In a world where eligible candidates for Web-related positions range from 14 to 81 years of age, and thousands worldwide may compete for an open position or contract, how can an employer expect to screen them all? In the old days, people used degrees; but in an environment where today's skills become tomorrow's bird cage liners, major players in Web development are suggesting the old system may already be outmoded.
A system proposed earlier this year by the Mozilla Foundation will be the basis of a global competition. As much as $2 million in grants from Mozilla and the MacArthur Foundation will be awarded to interested parties, in amounts ranging up to $200,000 apiece, who can propose a technical infrastructure and/or physical appearance for what Mozilla describes as a standard system of verified icons for representing individuals' Web developmental skills.
"Imagine... a world where your skills and competencies were captured more granularly across many different contexts, were collected and associated with your online identity and could be displayed to key stakeholders to demonstrate your capacities," reads the latest working paper from Mozilla for an Open Badges framework (PDF available here). "In this ideal world, learning would be connected across formal and informal learning contexts, and you could discover relevant opportunities and craft your own learning pathways at your own pace, based on your own interests and learning styles. Whether it was through discussion with peers, structured classes or workplace experience, you could collect evidence of skill development, including new or often neglected skills such as social skills or digital literacies. This evidence could be acquired automatically from your interactions with online content or peers, explicitly sought out through various assessments or based on nominations or endorsements from peers or colleagues. This would allow you to present a more complete picture of your skills and competencies to various audiences, including potential employers, mentors, peers and collaborators."

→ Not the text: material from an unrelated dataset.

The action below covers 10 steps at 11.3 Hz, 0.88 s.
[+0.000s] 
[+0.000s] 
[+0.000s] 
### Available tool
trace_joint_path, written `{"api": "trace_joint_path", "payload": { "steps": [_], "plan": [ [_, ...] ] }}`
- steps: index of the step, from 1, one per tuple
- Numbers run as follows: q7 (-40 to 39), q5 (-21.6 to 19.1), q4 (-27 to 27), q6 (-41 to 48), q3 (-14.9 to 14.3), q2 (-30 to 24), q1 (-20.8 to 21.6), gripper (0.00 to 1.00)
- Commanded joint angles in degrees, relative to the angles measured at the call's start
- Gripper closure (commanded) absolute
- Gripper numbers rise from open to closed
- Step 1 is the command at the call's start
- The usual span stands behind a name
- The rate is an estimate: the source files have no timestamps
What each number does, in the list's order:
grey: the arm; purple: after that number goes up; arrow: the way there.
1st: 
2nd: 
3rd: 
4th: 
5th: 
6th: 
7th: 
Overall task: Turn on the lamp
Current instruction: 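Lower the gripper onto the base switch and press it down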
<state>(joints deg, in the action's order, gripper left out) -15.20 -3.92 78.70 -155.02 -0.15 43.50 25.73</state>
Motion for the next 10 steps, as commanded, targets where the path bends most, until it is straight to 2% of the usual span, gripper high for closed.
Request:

The picture Mozilla paints for us is of a diverse environment of educational providers including online courses and after-school programs, which would be authorized to provide icon-like badges to individuals based on criteria they decide. Those badges could then be displayed on Facebook pages, on Web sites (like the mockup created by Mozilla above), and in resumes.

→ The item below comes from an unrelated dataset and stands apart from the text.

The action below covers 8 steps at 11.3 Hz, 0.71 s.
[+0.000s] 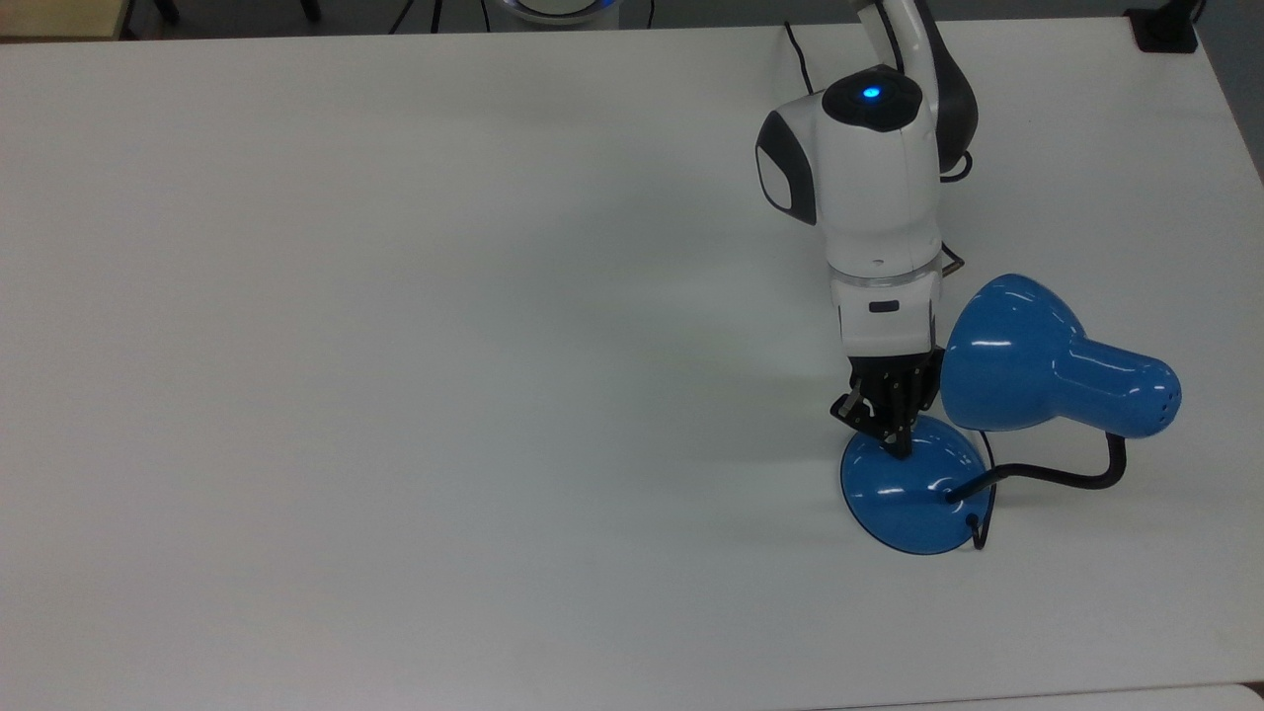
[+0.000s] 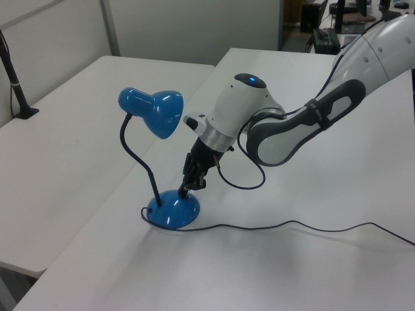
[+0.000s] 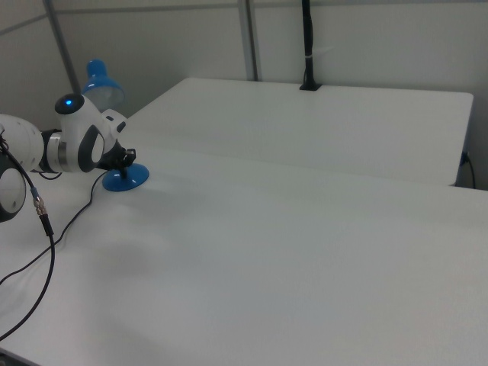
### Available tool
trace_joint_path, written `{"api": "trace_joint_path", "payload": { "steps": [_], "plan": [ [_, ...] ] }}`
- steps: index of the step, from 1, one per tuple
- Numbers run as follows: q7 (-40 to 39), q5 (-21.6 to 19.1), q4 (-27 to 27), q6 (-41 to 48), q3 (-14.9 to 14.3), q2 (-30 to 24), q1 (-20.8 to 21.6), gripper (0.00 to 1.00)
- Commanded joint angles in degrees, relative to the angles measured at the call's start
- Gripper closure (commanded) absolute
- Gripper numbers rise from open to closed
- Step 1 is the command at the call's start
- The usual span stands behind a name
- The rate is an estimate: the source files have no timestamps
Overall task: Turn on the lamp
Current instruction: 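Lower the gripper onto the base switch and press it down, then hold the gripper on the switch as the lamp lights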
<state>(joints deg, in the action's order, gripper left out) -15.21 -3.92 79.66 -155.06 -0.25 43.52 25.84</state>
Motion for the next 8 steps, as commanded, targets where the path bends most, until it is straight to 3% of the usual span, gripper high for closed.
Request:
{"api": "trace_joint_path", "payload": {
  "steps": [1, 5, 8],
  "plan": [
    [-0.1, -0.7, 2.4, -1.0, -1.5, 1.0, 2.4, 1.00],
    [0.4, -0.9, 3.0, -2.8, -1.5, -0.6, 2.3, 1.00],
    [0.4, -1.1, 11.9, -2.6, -1.1, -9.8, -0.8, 1.00]
  ]
}}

As a Mozilla spokesperson told RWW this afternoon, "the badge itself is more than a static image or button. Its value comes from the information or metadata attached to it." The plan is for the metadata for the badge file to contain the name and authentication of its issuing party, the date of issue, the way the badge was earned, and links to URIs that describe the works leading up to the badge being earned. There will be, the spokesperson said, an "implicit validation system" that reduces the chances of anyone counterfeiting or illicitly using a badge or something that looks like a badge.
But it's this system, among other components, that will be the subject of Mozilla's and MacArthur's Digital Media+ Learning Competition. For Stage 2 of the competition, applications will be accepted between December 12 and January 12, for grants ranging from $10,000 to $200,000. "Fully developed badge systems will include a badge or set of badges, assessments and the technology required to issue, track, and measure performance," read the contest specifications.